The trial judge’s justification for the additional penalty relied on circumstances already used to justify the selection of the sentence imposed for the substantive offences, meaning there was an element of “double counting”.
 
Although section 29 of the 2010 Act required the sentencing judge to take into account the aggravation, it also recognised that there may be circumstances where it is “inappropriate” to impose a separate or increased penalty.
 
It was submitted that since the nature of the offence itself constituted, for the purposes of the 2010 Act, serious organised crime, it was argued that the decision to increase the sentence due to the aggravation amounted to an “error of law”.
 
‘Double counting’
 
Allowing the appeal, the judges observed that most, if not all cases of being concerned in the supply of a class A drug will be offences aggravated by a connection with serious organised crime, but where the relevant factors have been taken into account when setting the sentence for the substantive offence there is “no requirement” to increase the sentence because of the aggravation.
 
Delivering the opinion of the court, Lord Menzies said: “It is clear from his careful report to us that the trial judge took into account all of these factors when determining what sentence should be imposed on each of the appellants for the substantive offences to which they had pled guilty, namely seven-and-a-half years in respect of Mark Simpson and five-and-a-half years in respect of Lee Wallace.  
 
“No issue is taken in either of these appeals with those sentences, nor with the exercise of assessment which the trial judge carried out in regard to them. However, with regard to each of these appellants the trial judge then went on to increase that sentence by one year due to the aggravation.  
 
“We observe that, while section 29(5) requires the court to state that the offence was aggravated by a connection with serious organised crime, and record the conviction in a way that shows that the offence was so aggravated, and take the aggravation into account in determining the appropriate sentence, there is no requirement that the sentence must be increased because of the aggravation. 
 
“The factors to which the trial judge referred [in his report] are factors which had already been taken into account (quite properly) in the setting of the sentences for the substantive offences before aggravation. We do not consider that they can properly be used again to justify the imposition of a further one year’s imprisonment in respect of the aggravations.”  
 
He added: “There are many crimes and offences which do not, of themselves, necessarily involve a connection with serious organised crime.

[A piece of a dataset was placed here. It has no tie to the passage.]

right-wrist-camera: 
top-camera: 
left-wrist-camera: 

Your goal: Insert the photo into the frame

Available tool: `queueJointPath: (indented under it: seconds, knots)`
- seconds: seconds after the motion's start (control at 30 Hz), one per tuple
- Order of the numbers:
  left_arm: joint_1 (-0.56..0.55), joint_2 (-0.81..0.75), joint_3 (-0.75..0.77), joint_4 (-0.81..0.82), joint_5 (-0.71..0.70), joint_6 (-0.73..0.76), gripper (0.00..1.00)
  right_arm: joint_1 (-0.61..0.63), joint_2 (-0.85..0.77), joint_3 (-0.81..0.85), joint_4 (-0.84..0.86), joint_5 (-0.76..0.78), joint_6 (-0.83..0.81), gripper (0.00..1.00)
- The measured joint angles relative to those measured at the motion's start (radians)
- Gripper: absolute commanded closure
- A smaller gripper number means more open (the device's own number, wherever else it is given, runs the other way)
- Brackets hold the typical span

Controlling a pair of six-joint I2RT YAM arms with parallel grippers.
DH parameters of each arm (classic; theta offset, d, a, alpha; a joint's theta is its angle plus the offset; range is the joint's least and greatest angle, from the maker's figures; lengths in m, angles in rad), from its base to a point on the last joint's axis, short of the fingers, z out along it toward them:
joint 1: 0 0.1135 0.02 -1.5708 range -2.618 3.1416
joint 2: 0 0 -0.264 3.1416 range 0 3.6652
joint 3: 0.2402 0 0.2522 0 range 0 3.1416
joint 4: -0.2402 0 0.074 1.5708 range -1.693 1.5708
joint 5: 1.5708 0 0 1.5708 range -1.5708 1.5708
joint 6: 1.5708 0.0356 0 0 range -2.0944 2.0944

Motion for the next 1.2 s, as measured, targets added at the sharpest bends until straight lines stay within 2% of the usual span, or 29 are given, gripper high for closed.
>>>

For example, murders, assaults, threats, abductions, certain firearms offences, and many other criminal activities may occur without a connection with serious organised crime. 
 
“In such cases, it seems to us very possible that an aggravation in terms of section 29 of the 2010 Act may appropriately result in a longer sentence than that which the court would have imposed if the offence were not so aggravated. We do not suggest that this will necessarily or always result, but it may do so.  
 
“However, when the same features that are taken into account when setting the sentence for a substantive offence are also taken into account in considering whether to impose a different sentence to reflect the aggravation, it may be more difficult to justify imposing a longer sentence to reflect the aggravation.”
 
“In the present two appeals,” the court concluded, “it does not appear to us that there were any additional factors taken into account in relation to the aggravations which had not properly been taken into account in determining the sentences for the substantive offences. We consider that this does indeed amount to an element of ‘double counting’. 
 
“For these reasons, we shall quash that part of each sentence (amounting to imprisonment for one year) relating to the section 29 aggravation. We shall therefore substitute a sentence of seven years six months imprisonment from 20 November 2017 for Mark Simpson, and five years six months imprisonment from 20 November 2017 for Lee Wallace.”